Settling Dust
There seems to be a “throwback” feature on many social media sites these days. Here’s The Grasshopper’s contribution from years ago:
“For dust to settle, you have to stop kicking it up.”
It’s what’s NOT said or done right after a dust-up that leads to a solution.
After all is said and done, we feel the need to say and do more. That’s more than adding fuel to the fire; that’s jumping into the flames and burning yourself up.
Time may not heal all wounds but it certainly can cause them to be less deep.
We gain perspective when we give what’s been said or done time to settle.
It’s the ability to resist saying, “. . . and another thing” and give what you’ve already communicated time to be processed.
When we are under siege or launching a frontal assault we are only focused on surviving or winning. Once the battle is over, we have an option we don’t often consider: To broker a peace.
We can’t arrive at that option without a settling retreat.
One of the biggest mistakes we make as communicators – professional or amateur – is not giving what we say or what is said to us time to be processed.
My experience is that the salesman that talks the most makes the fewest sales. That’s because he or she is assaulting you and not giving you time to breathe. They can’t understand why what they’re selling isn’t being bought. Their mystified thought may be, “After all, what I’m saying is factual.”
People need processing time. All learning is done in between the words. Iftheyarecomingatyoulikethis, you can’t be sold.
You can’t buy into another’s point of view if they are continually giving it to you. The corollary is also true.
We seem to miss the obvious: If we stop adding logs to the fire, the fire will go out. When the heat goes out of a communication, the process of settlement begins.
It may not always be settled to your satisfaction but it will be settled. The dust will cease.

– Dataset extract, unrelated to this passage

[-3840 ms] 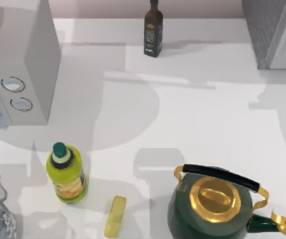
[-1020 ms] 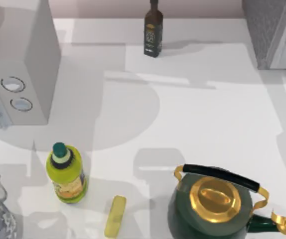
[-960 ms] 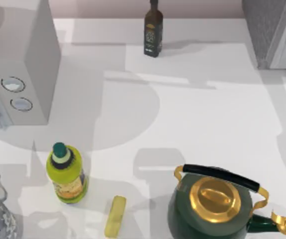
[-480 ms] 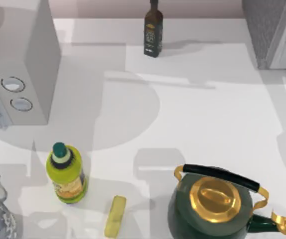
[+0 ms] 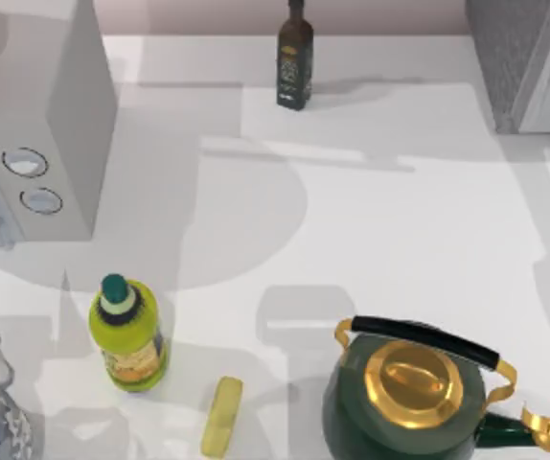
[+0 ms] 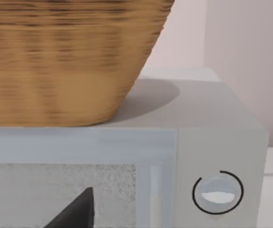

It’s my experience that some people always have to be fighting to feel alive. Hire them as your attorney because they’re like a dog on a meat wagon. They won’t stop, they won’t settle.
Our personal peace is dependent on settlement. Tit-for-tat has to come to an end for any chance of peace to begin.
They say the mark of a great painter is knowing when the painting is complete. If you are only focused on getting the last word, you may continue painting over a masterpiece.